If there are no disagreements to the above, I'll move this to an SRT bug and note the appropriate affects, give it a CVE name, etc.  I do not think we need to embargo this at all, we can certainly make it public and get it fixed in Fedora right away.

Comment 17 Richard Hughes 2011-06-30 18:36:54 UTC
(In reply to comment #16)
> As I understand it, the basic problem here is that yum changed what PackageKit
> was relying on, and the end result is that a user can install an unsigned
> package without a GPG check, but be told by PackageKit that it is in fact
> signed (and trusted).  It still requires a user to download said unsigned
> package manually (or from a rogue repo that is already setup) and also requires
> authentication to install the package.  Does that pretty much sum up the
> problem?

Yes, sums it up nicely. By default, users still have to authenticate to install software, but quite a few users will have manually turned off this check for signed (trusted) software.

> I do not believe we would ASYNC PackageKit in this case, so perhaps we can
> obtain a slot in 6.2 to get this corrected there?

Sounds good to me.

> If there are no disagreements to the above, I'll move this to an SRT bug and
> note the appropriate affects, give it a CVE name, etc.  I do not think we need
> to embargo this at all, we can certainly make it public and get it fixed in
> Fedora right away.

Excellent, I'll fix upstream and Fedora tomorrow. Thanks for the help.

Richard.

Comment 18 Vincent Danen 2011-07-01 04:34:47 UTC
I've assigned the name CVE-2011-2515 to this issue.  When you correct this upstream, please note the CVE name.

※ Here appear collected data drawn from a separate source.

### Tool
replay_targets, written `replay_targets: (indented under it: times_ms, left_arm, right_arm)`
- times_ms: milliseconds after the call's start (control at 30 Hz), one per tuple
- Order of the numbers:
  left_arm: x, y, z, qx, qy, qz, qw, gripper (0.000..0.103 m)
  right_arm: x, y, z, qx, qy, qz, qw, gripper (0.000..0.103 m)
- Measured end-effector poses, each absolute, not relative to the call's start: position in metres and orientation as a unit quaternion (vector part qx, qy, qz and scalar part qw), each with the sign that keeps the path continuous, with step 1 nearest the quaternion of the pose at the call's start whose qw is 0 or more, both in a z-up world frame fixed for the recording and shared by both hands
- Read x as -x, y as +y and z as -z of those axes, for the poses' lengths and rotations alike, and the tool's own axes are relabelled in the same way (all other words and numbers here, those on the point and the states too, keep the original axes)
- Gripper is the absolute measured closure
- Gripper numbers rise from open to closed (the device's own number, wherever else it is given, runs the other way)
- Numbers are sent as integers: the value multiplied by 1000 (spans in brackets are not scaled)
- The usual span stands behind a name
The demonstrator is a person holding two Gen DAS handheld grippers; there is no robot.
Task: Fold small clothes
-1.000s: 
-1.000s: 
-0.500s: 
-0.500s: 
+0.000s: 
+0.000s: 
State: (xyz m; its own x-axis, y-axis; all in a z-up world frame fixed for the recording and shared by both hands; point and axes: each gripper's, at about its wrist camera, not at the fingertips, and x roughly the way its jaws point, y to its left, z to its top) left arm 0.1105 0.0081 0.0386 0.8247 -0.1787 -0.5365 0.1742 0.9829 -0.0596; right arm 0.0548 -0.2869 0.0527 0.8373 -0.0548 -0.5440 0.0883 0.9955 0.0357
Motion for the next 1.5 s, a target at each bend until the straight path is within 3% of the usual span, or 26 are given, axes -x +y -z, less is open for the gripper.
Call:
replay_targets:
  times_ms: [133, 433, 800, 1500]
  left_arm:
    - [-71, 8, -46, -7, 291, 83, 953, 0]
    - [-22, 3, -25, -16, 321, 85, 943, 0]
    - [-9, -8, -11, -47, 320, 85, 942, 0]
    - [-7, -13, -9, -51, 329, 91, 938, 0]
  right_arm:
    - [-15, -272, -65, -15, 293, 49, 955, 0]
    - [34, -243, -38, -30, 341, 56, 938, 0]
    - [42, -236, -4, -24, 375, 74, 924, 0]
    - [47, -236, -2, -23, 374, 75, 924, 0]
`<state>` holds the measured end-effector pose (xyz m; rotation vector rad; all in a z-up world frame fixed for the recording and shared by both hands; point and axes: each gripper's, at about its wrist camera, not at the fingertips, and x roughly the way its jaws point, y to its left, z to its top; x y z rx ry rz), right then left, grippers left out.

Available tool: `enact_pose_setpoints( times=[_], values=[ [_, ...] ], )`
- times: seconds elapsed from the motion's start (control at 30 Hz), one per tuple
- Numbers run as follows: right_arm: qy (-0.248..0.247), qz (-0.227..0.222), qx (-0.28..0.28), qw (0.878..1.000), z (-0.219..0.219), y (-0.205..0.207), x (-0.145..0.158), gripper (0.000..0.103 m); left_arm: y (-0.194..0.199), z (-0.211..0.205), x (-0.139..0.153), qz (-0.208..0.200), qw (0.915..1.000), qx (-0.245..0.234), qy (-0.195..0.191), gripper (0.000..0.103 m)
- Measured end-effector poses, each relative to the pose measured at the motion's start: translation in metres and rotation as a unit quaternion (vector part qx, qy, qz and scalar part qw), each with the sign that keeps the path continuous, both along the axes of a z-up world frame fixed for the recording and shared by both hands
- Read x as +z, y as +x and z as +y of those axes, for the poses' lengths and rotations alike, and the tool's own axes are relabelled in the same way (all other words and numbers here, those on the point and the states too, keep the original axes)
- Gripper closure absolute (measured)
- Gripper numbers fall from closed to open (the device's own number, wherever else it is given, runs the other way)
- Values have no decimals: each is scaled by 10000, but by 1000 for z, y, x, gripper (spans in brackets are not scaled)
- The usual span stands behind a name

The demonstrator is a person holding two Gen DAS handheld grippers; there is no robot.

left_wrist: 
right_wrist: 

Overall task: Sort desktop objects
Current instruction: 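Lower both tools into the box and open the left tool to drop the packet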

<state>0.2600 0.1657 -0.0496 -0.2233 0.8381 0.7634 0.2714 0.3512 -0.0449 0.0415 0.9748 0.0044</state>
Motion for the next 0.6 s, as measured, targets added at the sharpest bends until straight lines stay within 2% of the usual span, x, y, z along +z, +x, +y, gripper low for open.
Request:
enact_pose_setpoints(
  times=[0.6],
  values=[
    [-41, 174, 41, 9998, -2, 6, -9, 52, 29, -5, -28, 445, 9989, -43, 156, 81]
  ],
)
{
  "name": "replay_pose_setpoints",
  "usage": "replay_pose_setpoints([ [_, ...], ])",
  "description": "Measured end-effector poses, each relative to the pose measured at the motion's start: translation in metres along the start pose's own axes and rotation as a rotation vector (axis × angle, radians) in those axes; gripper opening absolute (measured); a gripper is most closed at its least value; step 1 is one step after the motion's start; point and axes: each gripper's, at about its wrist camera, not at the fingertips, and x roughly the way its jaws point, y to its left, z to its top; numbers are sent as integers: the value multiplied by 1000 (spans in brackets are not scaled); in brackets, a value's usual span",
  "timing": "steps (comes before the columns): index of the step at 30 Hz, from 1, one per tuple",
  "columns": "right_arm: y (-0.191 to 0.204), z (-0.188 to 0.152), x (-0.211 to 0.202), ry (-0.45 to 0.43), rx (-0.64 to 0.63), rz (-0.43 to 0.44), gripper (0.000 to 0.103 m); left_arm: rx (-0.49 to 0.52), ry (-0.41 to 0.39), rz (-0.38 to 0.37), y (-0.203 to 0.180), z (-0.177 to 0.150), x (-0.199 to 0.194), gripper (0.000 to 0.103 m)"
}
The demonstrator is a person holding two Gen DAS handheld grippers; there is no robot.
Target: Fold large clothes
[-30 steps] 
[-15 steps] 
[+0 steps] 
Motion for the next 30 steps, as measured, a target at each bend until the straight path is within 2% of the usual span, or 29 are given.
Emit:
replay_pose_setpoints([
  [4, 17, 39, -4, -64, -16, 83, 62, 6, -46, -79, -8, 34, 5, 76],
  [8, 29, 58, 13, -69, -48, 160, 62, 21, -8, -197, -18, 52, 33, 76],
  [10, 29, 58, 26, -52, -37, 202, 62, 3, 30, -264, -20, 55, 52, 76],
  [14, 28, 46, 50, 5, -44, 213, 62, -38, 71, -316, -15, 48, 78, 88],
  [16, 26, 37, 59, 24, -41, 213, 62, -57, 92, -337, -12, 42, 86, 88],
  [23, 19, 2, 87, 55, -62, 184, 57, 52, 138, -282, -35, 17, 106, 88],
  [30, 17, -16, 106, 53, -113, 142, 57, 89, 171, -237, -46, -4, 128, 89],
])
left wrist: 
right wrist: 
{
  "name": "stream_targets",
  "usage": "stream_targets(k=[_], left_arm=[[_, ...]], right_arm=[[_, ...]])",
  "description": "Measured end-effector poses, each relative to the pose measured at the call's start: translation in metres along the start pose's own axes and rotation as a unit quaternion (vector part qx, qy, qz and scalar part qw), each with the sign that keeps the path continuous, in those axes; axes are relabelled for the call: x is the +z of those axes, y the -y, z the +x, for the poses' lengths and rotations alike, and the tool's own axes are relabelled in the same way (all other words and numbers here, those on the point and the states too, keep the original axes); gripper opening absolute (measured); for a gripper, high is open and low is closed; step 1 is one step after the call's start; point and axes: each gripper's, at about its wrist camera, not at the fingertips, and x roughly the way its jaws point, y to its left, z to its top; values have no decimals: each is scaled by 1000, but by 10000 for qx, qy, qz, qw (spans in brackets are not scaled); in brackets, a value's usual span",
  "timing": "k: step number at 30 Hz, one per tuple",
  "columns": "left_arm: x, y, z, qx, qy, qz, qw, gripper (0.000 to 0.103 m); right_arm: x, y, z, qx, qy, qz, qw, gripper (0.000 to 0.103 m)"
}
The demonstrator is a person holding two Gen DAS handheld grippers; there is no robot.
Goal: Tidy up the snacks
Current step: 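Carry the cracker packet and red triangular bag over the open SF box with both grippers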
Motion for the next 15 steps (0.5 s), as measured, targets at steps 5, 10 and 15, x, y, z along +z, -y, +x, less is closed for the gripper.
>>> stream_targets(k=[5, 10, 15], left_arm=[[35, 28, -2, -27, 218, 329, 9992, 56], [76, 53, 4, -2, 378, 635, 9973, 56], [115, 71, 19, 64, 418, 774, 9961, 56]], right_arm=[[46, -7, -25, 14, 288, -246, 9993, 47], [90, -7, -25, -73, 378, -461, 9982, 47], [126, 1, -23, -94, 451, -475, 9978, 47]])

Comment 19 Vincent Danen 2011-07-01 04:40:50 UTC
Acknowledgements:

Name: Peter Robinson

Comment 20 Vincent Danen 2011-07-01 04:52:48 UTC
Created PackageKit tracking bugs for this issue

Affects: fedora-15 [bug 718127]
Affects: fedora-rawhide [bug 718128]

Comment 21 Richard Hughes 2011-07-01 08:41:54 UTC
Created attachment 510816 [details]
Upstream fix

Comment 23 Peter Robinson 2012-03-14 11:27:20 UTC
I believe all affected releases are fixed

Comment 25 Tomas Hoger 2012-03-27 12:41:31 UTC
(In reply to comment #23)
> I believe all affected releases are fixed

This is still to be fixed in a future RHEL-6 minor release.

Comment 26 Peter Robinson 2013-02-05 15:08:44 UTC
(In reply to comment #25)
> (In reply to comment #23)
> > I believe all affected releases are fixed
> 
> This is still to be fixed in a future RHEL-6 minor release.

Is it fixed yet?

Comment 27 Vincent Danen 2013-02-05 22:20:18 UTC
As of yet, no, this is not yet fixed.  However, keep in mind that this is a low impact issue, so the priority is always on the more severe issues that require fixing.